**TASK PROMPT:**
Scan the records below and copy every line that contains the string "silver".

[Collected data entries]
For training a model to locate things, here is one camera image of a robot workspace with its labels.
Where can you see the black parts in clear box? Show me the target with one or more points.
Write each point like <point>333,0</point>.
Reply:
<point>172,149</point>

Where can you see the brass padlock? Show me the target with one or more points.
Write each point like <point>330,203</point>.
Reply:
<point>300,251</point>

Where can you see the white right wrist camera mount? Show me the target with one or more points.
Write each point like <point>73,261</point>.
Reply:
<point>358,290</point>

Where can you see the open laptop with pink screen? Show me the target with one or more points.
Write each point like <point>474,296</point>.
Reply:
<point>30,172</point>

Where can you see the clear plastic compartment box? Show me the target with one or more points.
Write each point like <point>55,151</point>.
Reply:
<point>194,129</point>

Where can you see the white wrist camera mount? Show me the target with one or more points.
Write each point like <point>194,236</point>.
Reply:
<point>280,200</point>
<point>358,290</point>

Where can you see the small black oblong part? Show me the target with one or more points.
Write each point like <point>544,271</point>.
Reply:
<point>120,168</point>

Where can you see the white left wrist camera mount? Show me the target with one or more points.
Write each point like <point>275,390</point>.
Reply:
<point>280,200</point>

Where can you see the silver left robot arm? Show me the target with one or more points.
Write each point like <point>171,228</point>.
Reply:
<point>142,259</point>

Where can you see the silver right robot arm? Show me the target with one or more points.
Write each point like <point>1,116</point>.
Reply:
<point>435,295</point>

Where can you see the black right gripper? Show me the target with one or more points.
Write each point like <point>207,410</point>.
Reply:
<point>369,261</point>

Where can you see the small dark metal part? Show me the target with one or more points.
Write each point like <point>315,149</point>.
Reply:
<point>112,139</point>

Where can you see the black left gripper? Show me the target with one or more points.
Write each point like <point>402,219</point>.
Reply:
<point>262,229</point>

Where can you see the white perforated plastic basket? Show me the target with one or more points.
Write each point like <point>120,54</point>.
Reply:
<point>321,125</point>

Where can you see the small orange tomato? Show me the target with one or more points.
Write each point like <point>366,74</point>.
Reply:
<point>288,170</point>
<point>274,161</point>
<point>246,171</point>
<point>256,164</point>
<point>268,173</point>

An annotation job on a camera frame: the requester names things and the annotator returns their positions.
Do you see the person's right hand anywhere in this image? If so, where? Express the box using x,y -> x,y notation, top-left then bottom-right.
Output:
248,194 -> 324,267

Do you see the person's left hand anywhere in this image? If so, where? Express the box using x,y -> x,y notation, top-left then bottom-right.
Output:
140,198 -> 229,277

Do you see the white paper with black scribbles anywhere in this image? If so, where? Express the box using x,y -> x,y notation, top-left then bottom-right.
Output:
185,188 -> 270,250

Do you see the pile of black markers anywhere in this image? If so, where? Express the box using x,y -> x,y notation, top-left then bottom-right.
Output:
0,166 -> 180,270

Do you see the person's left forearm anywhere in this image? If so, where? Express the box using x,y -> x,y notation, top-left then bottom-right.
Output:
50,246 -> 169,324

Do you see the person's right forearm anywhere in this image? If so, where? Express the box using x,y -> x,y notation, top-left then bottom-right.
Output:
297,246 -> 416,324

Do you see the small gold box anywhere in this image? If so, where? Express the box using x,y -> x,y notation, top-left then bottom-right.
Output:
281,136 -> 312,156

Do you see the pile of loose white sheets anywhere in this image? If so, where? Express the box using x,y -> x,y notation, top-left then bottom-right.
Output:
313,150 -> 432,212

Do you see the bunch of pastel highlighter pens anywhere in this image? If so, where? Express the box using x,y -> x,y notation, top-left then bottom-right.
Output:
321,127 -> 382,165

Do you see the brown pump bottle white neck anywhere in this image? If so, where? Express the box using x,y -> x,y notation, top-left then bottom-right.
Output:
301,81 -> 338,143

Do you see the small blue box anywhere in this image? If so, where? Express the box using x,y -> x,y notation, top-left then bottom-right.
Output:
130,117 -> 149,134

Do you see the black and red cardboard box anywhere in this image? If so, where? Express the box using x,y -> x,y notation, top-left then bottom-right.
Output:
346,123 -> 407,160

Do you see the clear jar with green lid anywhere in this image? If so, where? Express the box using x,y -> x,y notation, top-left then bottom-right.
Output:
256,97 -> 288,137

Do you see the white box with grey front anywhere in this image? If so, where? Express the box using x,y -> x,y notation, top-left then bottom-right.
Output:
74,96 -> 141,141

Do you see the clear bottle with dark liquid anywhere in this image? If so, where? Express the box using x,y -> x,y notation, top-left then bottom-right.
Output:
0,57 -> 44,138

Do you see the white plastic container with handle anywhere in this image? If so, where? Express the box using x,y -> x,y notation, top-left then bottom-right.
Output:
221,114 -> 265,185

**EXERCISE RESPONSE:**
Where can you see the silver left robot arm? Show me the target with one or more points.
Where can you see the silver right robot arm? Show me the target with one or more points.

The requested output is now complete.